__ACTIVITY__
Pull every line from the records that has the word "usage" in it.
Segment Start: MATERIALS PROVIDED
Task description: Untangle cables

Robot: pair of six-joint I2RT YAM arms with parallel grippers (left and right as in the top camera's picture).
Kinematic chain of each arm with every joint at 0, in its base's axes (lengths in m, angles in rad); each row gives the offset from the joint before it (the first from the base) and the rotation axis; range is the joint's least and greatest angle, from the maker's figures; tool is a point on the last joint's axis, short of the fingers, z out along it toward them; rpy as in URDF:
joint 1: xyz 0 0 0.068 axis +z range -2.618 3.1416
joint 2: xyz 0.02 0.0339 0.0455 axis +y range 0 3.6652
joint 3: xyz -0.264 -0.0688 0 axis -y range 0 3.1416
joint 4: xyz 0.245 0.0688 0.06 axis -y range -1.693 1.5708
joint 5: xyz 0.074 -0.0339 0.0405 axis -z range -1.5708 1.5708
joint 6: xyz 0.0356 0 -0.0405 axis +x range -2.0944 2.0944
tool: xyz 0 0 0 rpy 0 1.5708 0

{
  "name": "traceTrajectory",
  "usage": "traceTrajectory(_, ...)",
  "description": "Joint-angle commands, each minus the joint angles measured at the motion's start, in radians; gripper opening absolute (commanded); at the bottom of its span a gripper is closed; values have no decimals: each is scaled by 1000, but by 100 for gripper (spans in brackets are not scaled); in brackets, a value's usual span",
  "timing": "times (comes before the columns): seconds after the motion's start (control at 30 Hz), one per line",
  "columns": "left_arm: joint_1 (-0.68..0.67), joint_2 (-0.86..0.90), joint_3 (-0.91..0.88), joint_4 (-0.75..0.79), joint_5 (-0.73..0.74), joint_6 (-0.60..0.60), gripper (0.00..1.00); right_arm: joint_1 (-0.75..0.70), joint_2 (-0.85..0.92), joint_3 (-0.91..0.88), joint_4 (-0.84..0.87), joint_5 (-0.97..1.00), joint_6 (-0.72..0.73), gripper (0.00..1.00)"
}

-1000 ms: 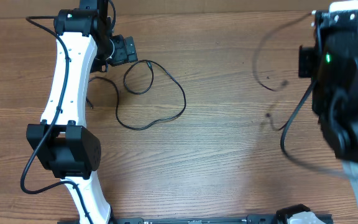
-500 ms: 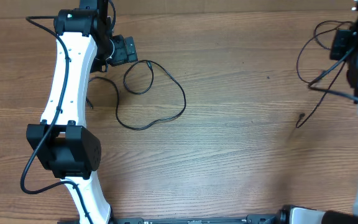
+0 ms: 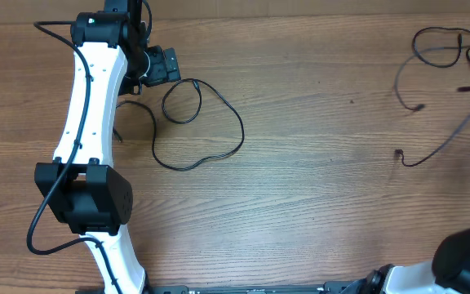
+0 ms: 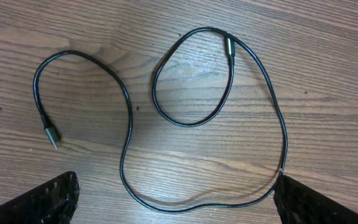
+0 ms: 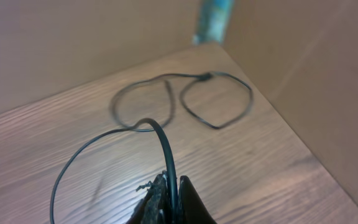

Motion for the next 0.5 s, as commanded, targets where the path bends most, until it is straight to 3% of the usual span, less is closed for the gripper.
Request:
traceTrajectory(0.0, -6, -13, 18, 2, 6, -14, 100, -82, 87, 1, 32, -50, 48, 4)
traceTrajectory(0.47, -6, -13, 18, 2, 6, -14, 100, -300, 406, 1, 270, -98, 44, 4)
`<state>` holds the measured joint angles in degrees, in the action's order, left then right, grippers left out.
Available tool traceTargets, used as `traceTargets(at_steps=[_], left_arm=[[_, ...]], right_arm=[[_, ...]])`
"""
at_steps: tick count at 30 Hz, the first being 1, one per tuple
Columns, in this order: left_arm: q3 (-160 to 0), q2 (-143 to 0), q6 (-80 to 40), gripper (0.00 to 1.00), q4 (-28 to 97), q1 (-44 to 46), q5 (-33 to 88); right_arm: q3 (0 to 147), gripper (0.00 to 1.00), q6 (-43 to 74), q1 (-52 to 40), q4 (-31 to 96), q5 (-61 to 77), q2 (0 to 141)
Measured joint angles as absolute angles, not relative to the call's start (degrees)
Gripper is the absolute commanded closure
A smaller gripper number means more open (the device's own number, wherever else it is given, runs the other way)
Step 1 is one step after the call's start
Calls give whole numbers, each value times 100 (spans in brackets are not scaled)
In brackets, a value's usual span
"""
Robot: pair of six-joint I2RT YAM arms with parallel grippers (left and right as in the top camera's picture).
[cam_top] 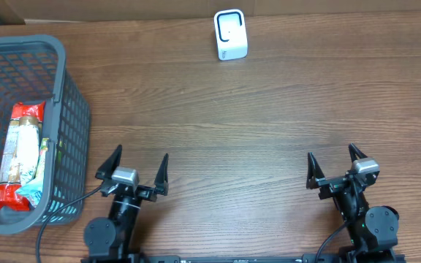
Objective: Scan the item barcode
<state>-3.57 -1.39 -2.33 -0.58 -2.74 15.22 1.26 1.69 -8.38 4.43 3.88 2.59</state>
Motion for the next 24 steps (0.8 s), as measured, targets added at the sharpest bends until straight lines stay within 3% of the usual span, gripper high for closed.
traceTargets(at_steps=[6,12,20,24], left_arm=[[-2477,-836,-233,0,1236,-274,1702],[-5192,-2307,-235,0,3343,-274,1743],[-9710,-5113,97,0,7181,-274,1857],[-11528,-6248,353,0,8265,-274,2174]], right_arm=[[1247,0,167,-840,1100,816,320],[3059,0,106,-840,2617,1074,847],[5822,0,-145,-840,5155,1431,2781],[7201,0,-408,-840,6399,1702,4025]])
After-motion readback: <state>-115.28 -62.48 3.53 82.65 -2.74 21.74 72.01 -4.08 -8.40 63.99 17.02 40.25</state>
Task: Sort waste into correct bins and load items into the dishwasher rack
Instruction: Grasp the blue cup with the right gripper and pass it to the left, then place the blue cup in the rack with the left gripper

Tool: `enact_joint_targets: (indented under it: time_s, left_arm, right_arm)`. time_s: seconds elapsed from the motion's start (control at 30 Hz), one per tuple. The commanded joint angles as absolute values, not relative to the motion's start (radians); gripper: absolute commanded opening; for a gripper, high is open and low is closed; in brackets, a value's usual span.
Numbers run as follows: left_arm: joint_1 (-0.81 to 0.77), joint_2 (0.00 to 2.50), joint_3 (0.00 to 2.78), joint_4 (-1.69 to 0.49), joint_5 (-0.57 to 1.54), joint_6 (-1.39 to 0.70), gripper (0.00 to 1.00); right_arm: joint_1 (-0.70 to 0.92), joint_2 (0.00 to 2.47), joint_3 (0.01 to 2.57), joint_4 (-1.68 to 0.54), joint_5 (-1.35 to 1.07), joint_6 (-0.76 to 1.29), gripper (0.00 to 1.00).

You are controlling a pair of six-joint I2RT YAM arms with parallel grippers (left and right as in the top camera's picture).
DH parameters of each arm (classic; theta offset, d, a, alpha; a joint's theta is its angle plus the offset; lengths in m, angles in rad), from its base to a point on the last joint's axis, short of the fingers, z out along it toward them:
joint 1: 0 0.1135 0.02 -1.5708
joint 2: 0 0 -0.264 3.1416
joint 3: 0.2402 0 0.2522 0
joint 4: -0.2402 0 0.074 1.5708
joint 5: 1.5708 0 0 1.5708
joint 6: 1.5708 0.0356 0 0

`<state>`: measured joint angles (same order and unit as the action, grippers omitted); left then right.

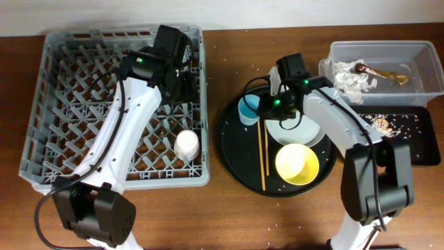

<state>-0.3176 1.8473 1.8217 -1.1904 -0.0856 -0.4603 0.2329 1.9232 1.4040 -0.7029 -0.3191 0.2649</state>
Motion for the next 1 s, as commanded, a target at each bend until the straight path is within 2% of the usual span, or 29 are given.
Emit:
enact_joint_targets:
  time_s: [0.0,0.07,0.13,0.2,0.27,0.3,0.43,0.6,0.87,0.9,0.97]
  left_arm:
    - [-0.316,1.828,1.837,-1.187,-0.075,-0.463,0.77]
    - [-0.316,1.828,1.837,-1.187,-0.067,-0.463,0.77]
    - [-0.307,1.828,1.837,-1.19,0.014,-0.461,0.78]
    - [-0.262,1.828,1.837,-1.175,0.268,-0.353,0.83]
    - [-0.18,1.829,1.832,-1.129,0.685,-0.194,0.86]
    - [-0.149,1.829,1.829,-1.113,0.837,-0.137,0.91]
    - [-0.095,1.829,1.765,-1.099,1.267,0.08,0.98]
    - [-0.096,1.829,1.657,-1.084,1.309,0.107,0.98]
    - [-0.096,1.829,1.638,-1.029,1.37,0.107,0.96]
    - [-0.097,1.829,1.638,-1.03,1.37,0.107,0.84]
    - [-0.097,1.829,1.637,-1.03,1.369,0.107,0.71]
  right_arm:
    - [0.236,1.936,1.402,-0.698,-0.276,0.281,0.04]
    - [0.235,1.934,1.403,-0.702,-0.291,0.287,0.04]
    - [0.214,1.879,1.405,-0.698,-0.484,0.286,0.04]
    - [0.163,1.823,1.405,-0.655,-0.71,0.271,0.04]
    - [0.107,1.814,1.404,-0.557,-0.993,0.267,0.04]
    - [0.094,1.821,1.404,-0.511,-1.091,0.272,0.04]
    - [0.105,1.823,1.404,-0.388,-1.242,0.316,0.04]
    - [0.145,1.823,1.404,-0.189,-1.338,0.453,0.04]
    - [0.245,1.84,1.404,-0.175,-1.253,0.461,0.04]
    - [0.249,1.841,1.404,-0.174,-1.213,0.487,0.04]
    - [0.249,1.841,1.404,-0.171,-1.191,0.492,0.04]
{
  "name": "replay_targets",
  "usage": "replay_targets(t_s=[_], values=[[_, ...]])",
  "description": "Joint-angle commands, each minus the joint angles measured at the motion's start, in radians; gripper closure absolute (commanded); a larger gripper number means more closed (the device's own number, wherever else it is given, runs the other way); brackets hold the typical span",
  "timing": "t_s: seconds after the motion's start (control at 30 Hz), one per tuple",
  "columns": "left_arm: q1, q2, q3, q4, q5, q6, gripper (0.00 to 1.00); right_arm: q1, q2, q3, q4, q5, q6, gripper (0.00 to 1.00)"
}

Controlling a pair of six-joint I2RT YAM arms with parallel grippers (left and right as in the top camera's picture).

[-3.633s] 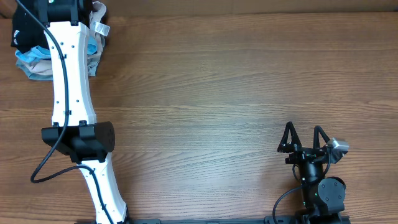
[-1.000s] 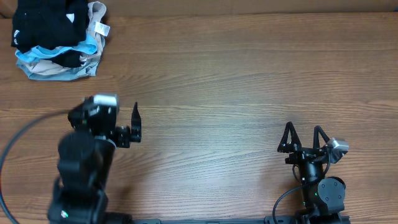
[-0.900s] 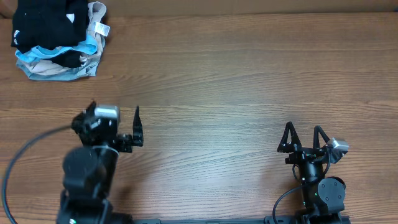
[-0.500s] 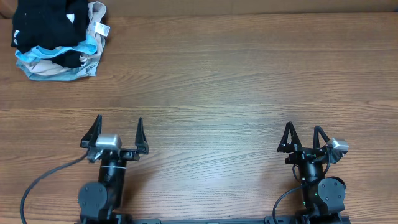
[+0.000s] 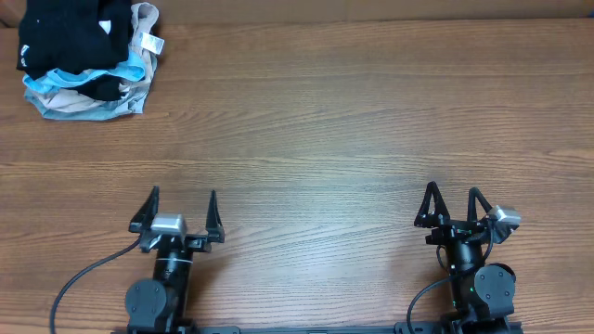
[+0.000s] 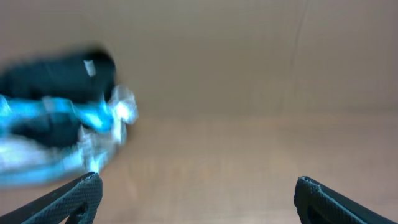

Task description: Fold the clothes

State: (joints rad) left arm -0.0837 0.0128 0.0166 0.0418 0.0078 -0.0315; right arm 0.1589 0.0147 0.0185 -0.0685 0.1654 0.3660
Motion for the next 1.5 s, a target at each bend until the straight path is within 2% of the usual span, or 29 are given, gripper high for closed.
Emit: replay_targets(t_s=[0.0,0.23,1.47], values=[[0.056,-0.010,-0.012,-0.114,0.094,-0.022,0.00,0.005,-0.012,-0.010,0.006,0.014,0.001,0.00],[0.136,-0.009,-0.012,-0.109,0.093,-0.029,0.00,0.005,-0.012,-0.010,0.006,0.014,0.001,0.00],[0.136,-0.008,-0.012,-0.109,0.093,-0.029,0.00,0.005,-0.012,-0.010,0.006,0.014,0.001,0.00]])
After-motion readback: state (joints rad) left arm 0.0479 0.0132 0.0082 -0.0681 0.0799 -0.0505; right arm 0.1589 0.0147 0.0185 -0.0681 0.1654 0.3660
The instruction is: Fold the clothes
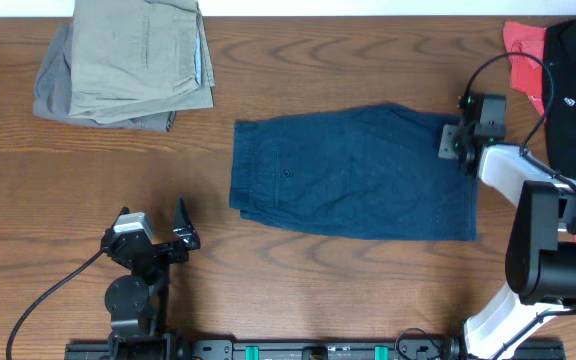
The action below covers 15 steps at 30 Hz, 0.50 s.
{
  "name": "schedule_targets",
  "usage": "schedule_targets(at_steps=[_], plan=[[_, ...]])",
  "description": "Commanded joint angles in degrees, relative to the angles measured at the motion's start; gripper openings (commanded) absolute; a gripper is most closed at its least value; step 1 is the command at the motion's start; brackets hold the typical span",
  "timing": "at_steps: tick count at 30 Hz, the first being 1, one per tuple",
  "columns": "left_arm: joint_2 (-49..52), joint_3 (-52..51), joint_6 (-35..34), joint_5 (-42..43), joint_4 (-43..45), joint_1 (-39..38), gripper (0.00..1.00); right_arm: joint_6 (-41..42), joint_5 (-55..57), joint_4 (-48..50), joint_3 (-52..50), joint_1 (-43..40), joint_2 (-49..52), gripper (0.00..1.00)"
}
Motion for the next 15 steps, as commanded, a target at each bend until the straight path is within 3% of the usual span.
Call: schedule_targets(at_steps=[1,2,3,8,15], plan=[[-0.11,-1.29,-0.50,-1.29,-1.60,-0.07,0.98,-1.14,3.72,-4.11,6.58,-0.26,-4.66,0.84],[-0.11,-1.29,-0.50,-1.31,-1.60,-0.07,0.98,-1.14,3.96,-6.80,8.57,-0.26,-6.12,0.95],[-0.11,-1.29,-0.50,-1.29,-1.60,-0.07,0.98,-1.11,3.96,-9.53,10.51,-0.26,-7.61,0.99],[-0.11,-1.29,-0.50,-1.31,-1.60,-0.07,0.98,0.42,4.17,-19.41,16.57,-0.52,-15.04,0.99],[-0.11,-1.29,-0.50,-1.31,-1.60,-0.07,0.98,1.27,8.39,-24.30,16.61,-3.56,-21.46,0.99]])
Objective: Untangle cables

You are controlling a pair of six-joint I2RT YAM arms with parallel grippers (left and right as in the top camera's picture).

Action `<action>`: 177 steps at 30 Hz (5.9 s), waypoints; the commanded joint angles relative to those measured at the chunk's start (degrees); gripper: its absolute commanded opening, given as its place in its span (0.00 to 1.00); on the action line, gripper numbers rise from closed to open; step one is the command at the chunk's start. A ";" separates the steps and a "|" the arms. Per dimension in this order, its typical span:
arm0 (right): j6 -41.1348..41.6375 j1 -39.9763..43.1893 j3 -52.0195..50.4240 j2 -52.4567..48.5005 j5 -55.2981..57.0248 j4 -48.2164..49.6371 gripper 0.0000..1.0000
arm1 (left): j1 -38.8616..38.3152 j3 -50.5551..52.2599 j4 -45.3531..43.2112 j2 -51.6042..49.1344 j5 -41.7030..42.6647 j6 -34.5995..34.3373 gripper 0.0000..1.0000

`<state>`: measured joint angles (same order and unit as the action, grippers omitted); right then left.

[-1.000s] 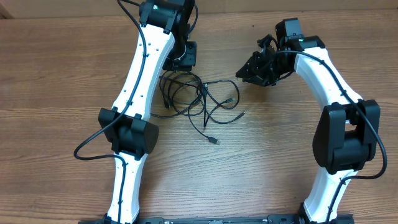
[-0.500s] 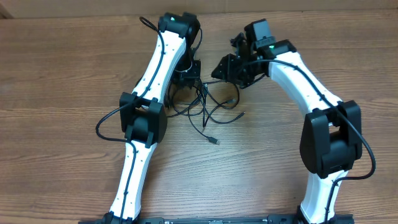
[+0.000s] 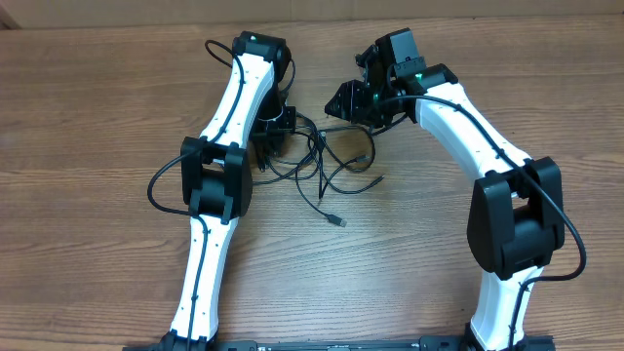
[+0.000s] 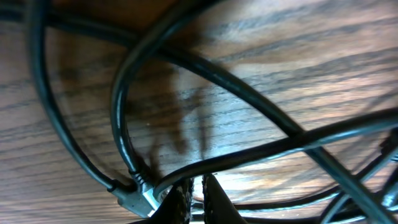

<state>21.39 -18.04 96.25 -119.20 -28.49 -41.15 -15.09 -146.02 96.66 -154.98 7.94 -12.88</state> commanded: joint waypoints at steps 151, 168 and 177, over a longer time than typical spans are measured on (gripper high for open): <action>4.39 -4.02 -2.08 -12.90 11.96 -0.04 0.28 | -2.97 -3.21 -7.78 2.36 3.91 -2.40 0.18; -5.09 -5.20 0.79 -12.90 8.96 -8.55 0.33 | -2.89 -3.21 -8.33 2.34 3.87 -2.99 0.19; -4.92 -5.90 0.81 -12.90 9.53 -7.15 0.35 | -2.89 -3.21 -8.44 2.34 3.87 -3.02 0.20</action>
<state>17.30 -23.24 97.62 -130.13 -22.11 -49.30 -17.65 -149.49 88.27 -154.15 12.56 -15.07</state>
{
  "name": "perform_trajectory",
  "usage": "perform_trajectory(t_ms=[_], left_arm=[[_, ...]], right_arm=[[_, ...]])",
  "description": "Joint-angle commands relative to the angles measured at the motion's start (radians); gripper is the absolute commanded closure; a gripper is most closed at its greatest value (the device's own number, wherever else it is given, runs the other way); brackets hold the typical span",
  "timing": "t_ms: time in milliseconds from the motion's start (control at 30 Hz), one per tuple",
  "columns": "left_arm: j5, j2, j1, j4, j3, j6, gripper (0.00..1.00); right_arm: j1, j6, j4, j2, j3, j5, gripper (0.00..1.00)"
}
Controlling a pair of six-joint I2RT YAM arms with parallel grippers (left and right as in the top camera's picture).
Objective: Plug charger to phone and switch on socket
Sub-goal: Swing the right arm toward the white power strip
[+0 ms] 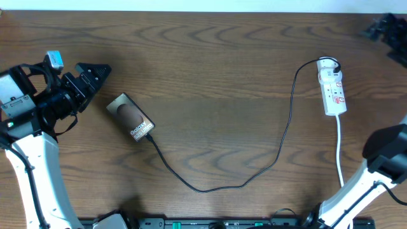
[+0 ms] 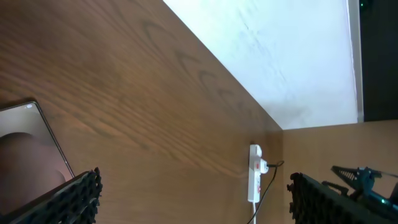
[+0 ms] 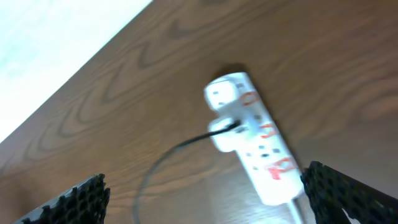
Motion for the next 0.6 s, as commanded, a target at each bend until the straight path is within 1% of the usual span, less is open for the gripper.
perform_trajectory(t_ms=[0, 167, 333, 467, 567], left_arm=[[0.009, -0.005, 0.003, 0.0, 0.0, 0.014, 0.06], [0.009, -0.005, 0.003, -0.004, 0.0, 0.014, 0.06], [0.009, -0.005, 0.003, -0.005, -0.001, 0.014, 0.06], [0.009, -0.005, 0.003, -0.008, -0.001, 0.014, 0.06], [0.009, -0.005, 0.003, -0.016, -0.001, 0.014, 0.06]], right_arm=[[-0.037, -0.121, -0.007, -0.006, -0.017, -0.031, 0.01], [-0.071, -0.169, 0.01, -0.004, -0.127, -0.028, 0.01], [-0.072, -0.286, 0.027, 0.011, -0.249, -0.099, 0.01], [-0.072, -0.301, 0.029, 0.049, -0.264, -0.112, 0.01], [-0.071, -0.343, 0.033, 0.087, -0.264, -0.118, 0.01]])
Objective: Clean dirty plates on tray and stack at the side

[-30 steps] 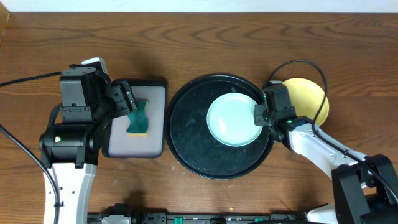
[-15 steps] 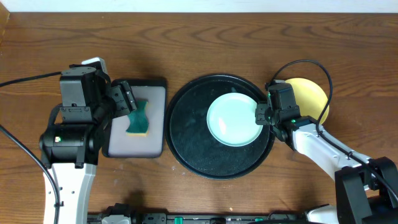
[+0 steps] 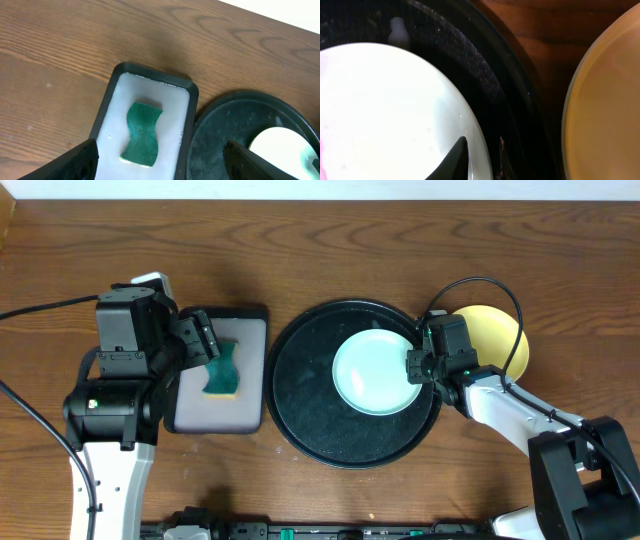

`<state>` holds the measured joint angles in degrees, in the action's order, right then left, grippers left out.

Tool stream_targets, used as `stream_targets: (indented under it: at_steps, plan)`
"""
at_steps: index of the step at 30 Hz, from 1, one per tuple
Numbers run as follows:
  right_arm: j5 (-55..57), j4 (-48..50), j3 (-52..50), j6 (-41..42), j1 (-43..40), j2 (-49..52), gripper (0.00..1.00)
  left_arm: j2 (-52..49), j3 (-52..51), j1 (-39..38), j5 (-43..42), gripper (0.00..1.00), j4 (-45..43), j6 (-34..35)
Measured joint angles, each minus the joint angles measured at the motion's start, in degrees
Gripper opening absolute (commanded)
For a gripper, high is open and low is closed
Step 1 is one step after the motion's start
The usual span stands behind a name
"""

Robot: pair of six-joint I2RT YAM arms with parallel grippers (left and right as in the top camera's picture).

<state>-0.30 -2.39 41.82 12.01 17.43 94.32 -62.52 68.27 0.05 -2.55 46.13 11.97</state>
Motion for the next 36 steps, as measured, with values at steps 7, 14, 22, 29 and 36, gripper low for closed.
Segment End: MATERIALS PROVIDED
__RESPONSE__
  "usage": "traceTrajectory(_, ...)",
  "usage": "replay_targets(t_s=[_], values=[[_, ...]])",
  "usage": "schedule_targets(at_steps=[_], plan=[[_, ...]])",
  "usage": "perform_trajectory(t_ms=[_], left_arm=[[_, ...]], right_arm=[[_, ...]])",

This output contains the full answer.